▶ **Task details**:
Give back exactly the lines of the entries below from the line with "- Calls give" to the line with "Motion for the", inclusive, and only those.

▶ **Provided data**:
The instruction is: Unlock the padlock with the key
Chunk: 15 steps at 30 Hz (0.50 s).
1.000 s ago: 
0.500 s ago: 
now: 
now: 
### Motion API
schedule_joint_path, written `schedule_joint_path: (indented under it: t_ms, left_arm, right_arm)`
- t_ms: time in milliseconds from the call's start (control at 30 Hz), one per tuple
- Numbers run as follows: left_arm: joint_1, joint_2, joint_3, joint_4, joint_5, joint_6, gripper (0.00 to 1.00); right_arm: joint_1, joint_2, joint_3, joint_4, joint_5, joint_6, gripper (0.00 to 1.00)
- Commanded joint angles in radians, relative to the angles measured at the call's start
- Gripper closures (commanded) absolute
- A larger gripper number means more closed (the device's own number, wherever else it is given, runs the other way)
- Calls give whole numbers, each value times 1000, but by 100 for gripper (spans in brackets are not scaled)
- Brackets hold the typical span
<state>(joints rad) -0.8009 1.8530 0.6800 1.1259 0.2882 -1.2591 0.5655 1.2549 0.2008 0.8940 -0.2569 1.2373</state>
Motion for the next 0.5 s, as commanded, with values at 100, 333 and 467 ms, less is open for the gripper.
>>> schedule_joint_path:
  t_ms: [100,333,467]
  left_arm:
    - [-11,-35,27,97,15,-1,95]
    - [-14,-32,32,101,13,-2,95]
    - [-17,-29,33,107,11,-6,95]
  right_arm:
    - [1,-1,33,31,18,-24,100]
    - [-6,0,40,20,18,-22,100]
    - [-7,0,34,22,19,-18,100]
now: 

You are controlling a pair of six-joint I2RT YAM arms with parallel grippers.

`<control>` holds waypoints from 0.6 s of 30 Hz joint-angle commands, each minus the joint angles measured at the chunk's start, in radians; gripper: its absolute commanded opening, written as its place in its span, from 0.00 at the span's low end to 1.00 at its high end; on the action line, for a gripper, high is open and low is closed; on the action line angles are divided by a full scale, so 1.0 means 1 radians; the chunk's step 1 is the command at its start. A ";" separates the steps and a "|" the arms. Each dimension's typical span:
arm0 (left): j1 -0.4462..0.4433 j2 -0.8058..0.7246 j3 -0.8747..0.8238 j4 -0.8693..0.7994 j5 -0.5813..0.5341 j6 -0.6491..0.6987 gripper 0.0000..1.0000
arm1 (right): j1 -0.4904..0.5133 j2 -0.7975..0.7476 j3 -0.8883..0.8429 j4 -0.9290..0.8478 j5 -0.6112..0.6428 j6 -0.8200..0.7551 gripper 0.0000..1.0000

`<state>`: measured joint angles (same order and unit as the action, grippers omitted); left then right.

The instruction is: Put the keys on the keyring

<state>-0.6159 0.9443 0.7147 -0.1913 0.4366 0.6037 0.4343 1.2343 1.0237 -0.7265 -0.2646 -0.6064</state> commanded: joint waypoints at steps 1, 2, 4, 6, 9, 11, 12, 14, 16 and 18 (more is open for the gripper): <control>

▶ **Task output**:
- Calls give whole numbers, each value times 1000, but by 100 for gripper (spans in brackets are not scaled)
- Brackets hold the typical span
<state>(joints rad) -0.8009 1.8530 0.6800 1.1259 0.2882 -1.2591 0.5655 1.2549 0.2008 0.8940 -0.2569 1.2373</state>
Motion for the next 0.5 s, as commanded, with values at 100, 333 and 467 ms, less is open for the gripper.

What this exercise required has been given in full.